WORK TO COMPLETE =
Find and copy the lines in the records beneath this task that contain the word "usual".

DATA EXTRACT =
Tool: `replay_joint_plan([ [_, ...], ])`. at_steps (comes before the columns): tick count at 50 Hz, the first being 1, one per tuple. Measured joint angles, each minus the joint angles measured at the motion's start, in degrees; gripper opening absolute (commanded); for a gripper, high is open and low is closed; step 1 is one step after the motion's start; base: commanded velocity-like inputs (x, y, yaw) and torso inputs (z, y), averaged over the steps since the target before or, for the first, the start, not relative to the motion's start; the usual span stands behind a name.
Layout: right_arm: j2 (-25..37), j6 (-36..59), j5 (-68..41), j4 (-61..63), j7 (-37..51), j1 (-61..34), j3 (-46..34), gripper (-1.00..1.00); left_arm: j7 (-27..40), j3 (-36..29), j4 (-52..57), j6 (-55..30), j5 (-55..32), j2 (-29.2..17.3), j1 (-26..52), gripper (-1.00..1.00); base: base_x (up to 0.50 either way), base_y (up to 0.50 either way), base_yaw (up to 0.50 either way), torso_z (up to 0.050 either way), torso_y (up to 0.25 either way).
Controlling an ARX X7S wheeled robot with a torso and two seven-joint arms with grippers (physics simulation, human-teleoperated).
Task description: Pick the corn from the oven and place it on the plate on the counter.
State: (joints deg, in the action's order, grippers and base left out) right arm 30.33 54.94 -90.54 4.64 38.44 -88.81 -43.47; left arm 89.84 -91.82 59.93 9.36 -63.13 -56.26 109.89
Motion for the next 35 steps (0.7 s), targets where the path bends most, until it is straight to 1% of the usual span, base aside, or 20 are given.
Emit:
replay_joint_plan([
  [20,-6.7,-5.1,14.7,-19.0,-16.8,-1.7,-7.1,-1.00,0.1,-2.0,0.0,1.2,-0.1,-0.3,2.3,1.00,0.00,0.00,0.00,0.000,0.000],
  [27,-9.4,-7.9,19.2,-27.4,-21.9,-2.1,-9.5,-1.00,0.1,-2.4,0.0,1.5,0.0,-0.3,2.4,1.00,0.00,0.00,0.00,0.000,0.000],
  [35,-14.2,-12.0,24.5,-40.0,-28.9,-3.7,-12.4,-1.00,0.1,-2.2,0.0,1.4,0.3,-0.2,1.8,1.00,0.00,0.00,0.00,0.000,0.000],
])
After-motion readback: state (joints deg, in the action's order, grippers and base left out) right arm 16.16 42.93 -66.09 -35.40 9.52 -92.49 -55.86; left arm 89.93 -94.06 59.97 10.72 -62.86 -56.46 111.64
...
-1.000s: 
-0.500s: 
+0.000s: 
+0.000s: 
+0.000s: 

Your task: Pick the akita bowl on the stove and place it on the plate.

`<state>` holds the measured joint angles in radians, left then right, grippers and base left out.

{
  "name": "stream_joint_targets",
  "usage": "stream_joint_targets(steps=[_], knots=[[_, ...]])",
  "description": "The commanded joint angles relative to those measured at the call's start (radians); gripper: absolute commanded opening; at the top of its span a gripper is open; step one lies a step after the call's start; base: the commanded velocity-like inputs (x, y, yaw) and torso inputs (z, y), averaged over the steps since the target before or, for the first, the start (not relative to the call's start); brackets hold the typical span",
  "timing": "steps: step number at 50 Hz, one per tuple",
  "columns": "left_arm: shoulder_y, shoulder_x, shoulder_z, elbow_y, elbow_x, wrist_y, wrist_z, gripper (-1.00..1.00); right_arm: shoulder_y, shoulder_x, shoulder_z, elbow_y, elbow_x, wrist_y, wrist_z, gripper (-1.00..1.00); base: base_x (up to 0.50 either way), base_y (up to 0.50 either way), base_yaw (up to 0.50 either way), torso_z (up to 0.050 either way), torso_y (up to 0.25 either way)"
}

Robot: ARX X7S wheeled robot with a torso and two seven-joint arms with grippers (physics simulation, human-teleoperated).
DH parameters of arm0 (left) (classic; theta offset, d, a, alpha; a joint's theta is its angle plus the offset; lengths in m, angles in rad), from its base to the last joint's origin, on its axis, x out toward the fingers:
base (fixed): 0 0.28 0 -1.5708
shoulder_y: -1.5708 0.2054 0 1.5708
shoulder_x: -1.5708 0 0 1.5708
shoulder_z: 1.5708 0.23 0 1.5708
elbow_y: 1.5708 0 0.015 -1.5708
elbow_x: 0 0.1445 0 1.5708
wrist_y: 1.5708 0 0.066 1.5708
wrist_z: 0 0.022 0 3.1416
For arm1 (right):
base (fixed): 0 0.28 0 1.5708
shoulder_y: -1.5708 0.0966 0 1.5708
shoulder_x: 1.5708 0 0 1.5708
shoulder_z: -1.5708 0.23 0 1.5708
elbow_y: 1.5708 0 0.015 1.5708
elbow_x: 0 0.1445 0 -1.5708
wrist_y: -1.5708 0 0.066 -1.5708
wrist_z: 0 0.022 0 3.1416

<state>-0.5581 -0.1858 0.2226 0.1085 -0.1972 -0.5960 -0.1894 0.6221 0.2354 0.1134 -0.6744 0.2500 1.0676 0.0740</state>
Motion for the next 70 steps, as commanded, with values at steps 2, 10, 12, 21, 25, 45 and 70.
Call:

RESULT OF THIS EXERCISE =
Tool: `replay_joint_plan([ [_, ...], ])`. at_steps (comes before the columns): tick count at 50 Hz, the first being 1, one per tuple. Measured joint angles, each minus the joint angles measured at the motion's start, in degrees; gripper opening absolute (commanded); for a gripper, high is open and low is closed; step 1 is one step after the motion's start; base: commanded velocity-like inputs (x, y, yaw) and torso inputs (z, y), averaged over the steps since the target before or, for the first, the start, not relative to the motion's start; the usual span stands behind a name.
Motion for the next 35 steps (0.7 s), targets where the path bends most, until it is straight to 1% of the usual span, base aside, or 20 are given.

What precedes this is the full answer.